Le ton était incertain. L’homme aux cheveux blonds se rapprocha, faisant reculer l’ange jusqu’à ce qu’il se trouve dos contre le mur, les yeux écarquillés. Bélial sourit et passa une main dans les courts cheveux noirs, les rajustant d’un geste tendre.

« Je n’en ai pas l’impression.

— Tu es bizarre aujourd’hui…

— Ne me suis-je pas toujours comporté ainsi ?

— Si. Mais la situation était différente.

— Pas pour moi. Pas pour nous. »

Lucifer rougit, détournant les yeux. Il semblait troublé et le démon en fut satisfait ; c’était l’effet recherché.

« Autorise-moi à te rendre visite. Juste comme ça, de temps en temps… Je suis illusionniste, personne ne me verra, et personne ne pourra rien te reprocher puisque tu resteras chez toi.

— Bélial… Mes responsabilités en Eden…

— Sont plus importantes que tout, je sais. C’est pour ça que je te demande pas de Descendre, mais… »

Il se pencha encore plus près et posa ses lèvres sur le front de Lucifer, dont les joues brûlèrent de gêne.

« … tu me manques trop.

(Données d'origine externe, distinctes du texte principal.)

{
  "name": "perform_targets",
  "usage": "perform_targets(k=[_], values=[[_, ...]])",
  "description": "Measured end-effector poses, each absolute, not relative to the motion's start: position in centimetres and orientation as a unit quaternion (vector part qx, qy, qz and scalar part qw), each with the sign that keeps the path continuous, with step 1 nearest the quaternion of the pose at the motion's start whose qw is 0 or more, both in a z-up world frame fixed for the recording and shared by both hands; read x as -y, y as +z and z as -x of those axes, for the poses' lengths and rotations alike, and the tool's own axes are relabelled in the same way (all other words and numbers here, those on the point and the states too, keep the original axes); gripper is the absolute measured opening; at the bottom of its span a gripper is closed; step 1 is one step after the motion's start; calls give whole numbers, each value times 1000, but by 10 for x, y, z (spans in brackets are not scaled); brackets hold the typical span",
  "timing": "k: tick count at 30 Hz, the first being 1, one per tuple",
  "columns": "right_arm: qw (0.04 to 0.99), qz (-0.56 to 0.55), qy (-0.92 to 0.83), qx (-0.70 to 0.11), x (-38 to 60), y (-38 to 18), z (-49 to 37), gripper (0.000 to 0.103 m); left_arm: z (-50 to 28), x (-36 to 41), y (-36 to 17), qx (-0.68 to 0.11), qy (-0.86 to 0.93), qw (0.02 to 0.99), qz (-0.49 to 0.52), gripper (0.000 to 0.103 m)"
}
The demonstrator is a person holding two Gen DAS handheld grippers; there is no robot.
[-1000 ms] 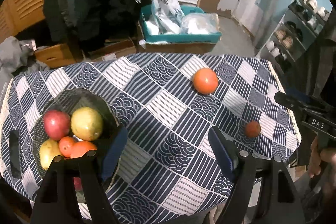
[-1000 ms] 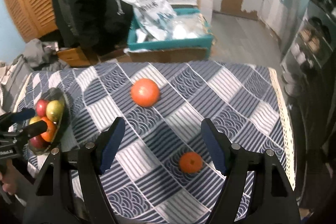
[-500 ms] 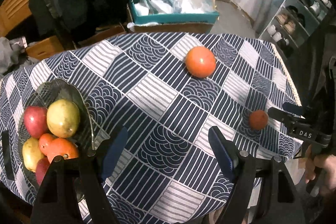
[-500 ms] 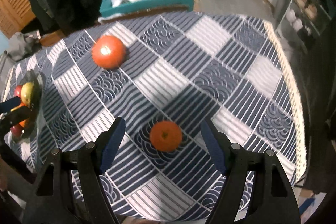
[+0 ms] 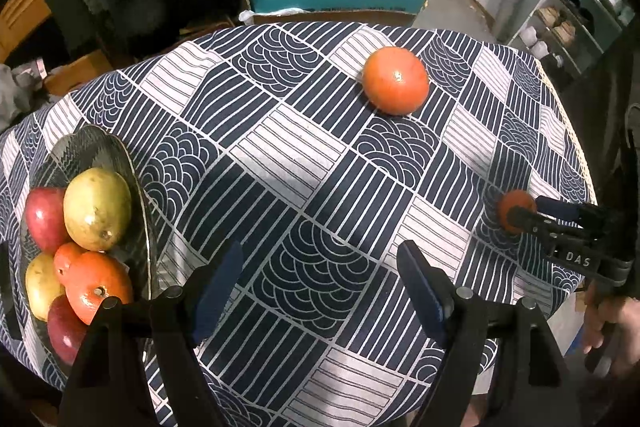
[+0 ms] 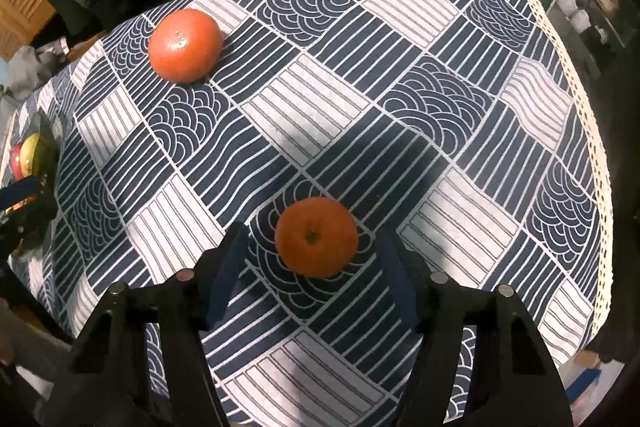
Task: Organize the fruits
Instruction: 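Close the right tool on the small orange while the left tool approaches the other orange, then close the left tool on the larger orange while the right tool holds its orange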
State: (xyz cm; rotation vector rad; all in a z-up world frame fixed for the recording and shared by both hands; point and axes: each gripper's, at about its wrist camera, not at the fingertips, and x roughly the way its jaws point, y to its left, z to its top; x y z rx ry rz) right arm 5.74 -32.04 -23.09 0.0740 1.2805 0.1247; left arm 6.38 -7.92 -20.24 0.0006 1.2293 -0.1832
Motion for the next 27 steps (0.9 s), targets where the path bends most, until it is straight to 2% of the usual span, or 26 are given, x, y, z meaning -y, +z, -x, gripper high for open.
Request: perform_targets(k=[10, 27], values=[[789, -26, 54, -612, 319, -248, -59, 47, -68, 84, -201, -573, -93, 814, 6, 81], [831, -29, 56, -553, 327, -211, -92, 45, -100, 98, -191, -552, -107, 826, 27, 81]])
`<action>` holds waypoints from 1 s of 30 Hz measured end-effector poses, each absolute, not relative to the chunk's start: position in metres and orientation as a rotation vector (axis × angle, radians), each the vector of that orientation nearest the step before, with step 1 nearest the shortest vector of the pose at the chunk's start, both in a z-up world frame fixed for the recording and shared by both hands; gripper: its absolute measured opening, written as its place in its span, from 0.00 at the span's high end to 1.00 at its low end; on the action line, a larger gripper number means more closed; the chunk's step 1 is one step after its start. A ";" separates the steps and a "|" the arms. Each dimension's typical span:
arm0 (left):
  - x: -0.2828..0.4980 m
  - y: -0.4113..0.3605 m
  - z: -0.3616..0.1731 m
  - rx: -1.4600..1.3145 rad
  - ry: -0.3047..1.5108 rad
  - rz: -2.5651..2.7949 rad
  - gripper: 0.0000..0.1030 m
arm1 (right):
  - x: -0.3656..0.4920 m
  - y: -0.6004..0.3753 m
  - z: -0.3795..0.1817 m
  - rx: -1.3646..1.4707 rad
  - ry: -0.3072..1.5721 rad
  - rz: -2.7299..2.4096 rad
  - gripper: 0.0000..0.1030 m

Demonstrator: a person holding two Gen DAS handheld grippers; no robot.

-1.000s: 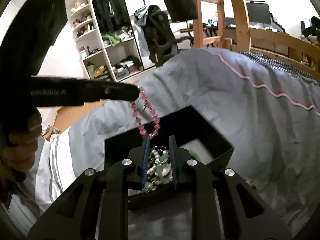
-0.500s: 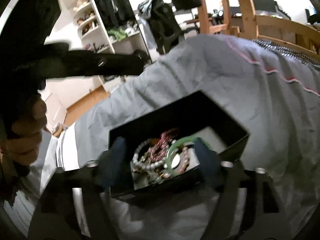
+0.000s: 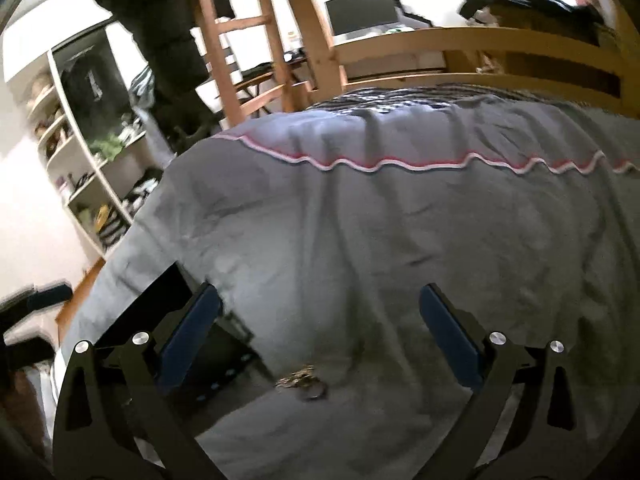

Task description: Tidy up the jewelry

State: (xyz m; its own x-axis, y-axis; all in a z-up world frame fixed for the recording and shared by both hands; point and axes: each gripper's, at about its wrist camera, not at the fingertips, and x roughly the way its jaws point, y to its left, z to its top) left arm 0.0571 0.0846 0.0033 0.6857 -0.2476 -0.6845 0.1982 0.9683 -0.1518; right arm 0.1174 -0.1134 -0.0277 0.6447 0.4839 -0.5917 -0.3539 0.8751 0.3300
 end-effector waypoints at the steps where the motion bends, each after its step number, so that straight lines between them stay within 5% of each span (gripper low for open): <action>1: 0.056 0.078 0.001 -0.061 0.778 -0.268 0.06 | 0.117 -0.114 -0.030 0.192 0.724 0.509 0.05; 3: 0.056 0.061 -0.006 -0.039 0.788 -0.318 0.06 | 0.120 -0.108 -0.035 0.170 0.746 0.564 0.16; 5: 0.056 0.046 -0.014 -0.022 0.801 -0.357 0.07 | 0.123 -0.097 -0.050 0.089 0.829 0.612 0.43; 8: 0.063 0.027 -0.030 0.000 0.851 -0.412 0.25 | 0.124 -0.084 -0.073 -0.006 0.927 0.655 0.64; 10: 0.066 0.023 -0.037 0.001 0.870 -0.415 0.32 | 0.129 -0.085 -0.088 -0.012 0.979 0.642 0.64; 15: 0.074 0.020 -0.047 -0.009 0.887 -0.434 0.33 | 0.129 -0.090 -0.100 0.017 1.009 0.655 0.70; 17: 0.076 0.020 -0.048 -0.016 0.886 -0.440 0.33 | 0.130 -0.090 -0.101 0.012 1.013 0.654 0.89; 18: 0.076 0.020 -0.049 -0.018 0.885 -0.442 0.33 | 0.130 -0.091 -0.103 0.015 1.015 0.654 0.91; 28: 0.090 0.004 -0.063 0.003 0.894 -0.454 0.33 | 0.148 -0.136 -0.086 0.219 0.942 0.566 0.92; 30: 0.101 -0.001 -0.070 -0.017 0.914 -0.439 0.40 | 0.149 -0.144 -0.082 0.243 0.923 0.548 0.92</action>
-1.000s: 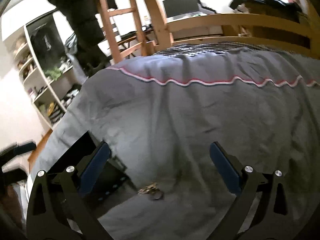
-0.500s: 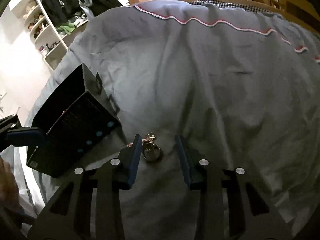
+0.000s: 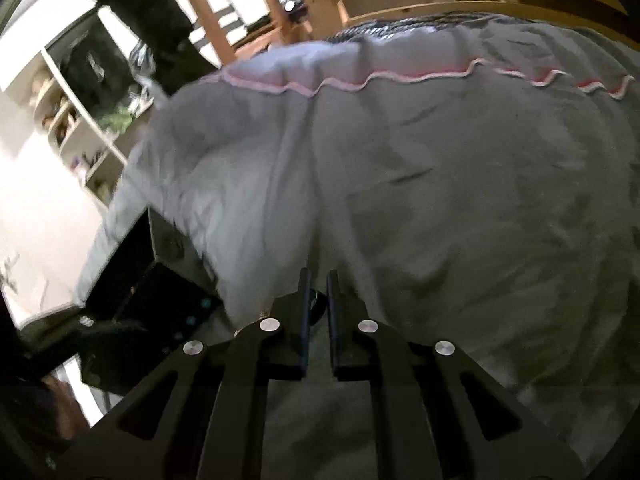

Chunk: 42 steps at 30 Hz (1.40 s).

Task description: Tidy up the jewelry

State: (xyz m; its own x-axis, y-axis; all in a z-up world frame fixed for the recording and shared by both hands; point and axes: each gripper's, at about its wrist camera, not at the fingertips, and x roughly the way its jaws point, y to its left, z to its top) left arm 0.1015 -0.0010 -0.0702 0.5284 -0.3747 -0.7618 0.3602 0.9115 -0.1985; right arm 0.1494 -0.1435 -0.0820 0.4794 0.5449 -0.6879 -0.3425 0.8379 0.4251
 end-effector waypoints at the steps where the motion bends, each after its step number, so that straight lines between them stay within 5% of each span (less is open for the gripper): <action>1: 0.105 -0.002 -0.072 -0.021 0.923 -0.433 0.44 | 0.150 -0.149 -0.079 0.253 0.912 0.533 0.92; 4: 0.118 -0.006 -0.081 -0.007 0.945 -0.351 0.54 | 0.150 -0.160 -0.073 0.304 0.873 0.517 0.92; 16: 0.141 -0.014 -0.113 0.030 1.003 -0.172 0.67 | 0.147 -0.158 -0.066 0.330 0.835 0.520 0.92; 22: 0.150 -0.008 -0.127 -0.002 1.048 -0.150 0.90 | 0.145 -0.156 -0.063 0.324 0.824 0.519 0.92; 42: 0.121 0.019 -0.054 -0.081 0.956 -0.241 0.91 | 0.132 -0.149 -0.031 0.301 0.742 0.557 0.92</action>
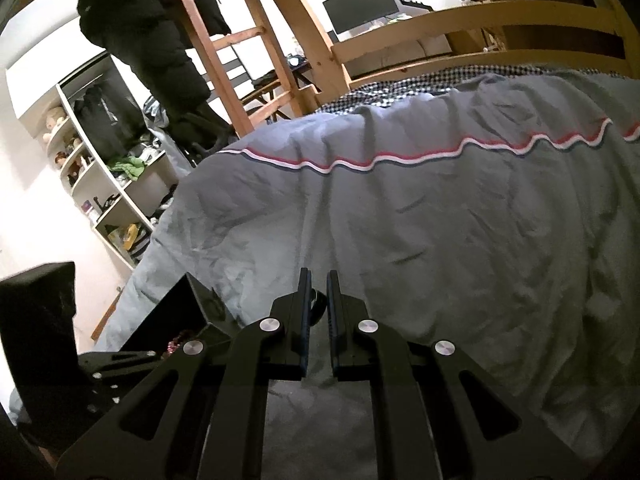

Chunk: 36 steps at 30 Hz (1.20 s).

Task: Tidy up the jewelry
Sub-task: 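Carry both small pieces into the black box and open both tools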

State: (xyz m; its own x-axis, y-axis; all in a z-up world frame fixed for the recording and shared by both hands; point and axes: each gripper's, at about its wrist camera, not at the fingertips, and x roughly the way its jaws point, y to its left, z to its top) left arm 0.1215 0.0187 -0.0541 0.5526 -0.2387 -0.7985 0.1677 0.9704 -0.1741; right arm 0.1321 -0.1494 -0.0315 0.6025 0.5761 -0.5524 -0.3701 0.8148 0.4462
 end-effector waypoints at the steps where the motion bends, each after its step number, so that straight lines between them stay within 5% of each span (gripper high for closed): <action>1: 0.123 0.017 -0.053 -0.080 0.952 -0.241 0.91 | 0.132 -0.148 -0.030 0.298 0.740 0.561 0.92; 20: 0.078 0.085 0.007 -0.080 0.841 -0.142 0.91 | 0.100 -0.088 -0.005 0.203 0.695 0.701 0.92; 36: 0.071 0.140 -0.009 -0.100 0.909 -0.012 0.91 | 0.055 -0.001 -0.023 0.069 0.758 0.861 0.92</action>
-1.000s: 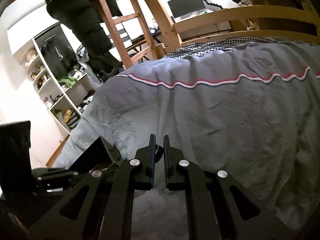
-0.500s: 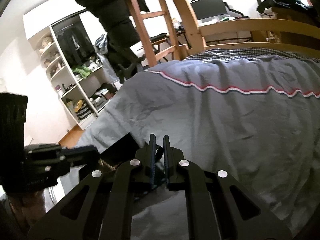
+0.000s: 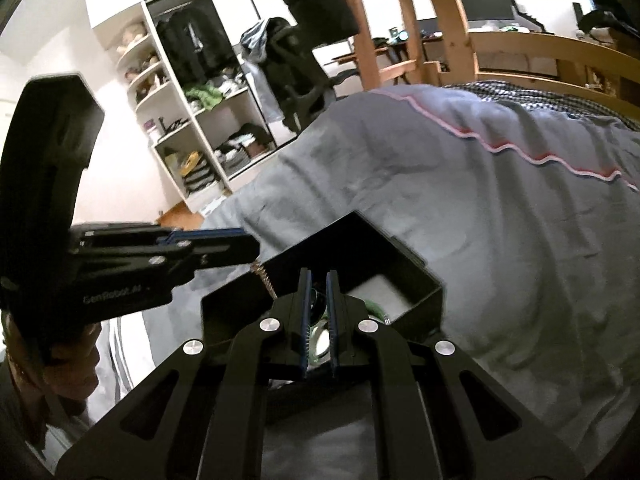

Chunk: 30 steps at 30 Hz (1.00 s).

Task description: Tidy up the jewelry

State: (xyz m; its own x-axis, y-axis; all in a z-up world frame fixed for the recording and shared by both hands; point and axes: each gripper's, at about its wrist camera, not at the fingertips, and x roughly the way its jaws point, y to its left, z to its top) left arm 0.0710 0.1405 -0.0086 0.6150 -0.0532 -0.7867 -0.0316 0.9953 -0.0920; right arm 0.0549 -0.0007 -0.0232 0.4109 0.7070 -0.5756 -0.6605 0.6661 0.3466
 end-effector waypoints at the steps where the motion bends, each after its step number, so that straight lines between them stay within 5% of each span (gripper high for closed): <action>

Laisse-moi venir, s’il te plaît ? »

Accepter allait à l’encontre de tous les principes du Premier-né, contre la morale, contre les lois peut-être car cela pourrait être interprété comme de la trahison. Il s’agissait d’une mauvaise idée, l’archidémon le savait… mais il plongea ses yeux pâles dans ceux de Lucifer et attendit sa réponse. Celle-ci fut donnée du bout des lèvres, dans un murmure.

« C’est d’accord. »

Bélial sourit.

« Merci. »

Aucune autre parole ne fut échangée ce soir-là. Le démon se contenta d’enlacer l’ange et ils se tinrent ainsi, en silence, dans le noir, entourés de secret.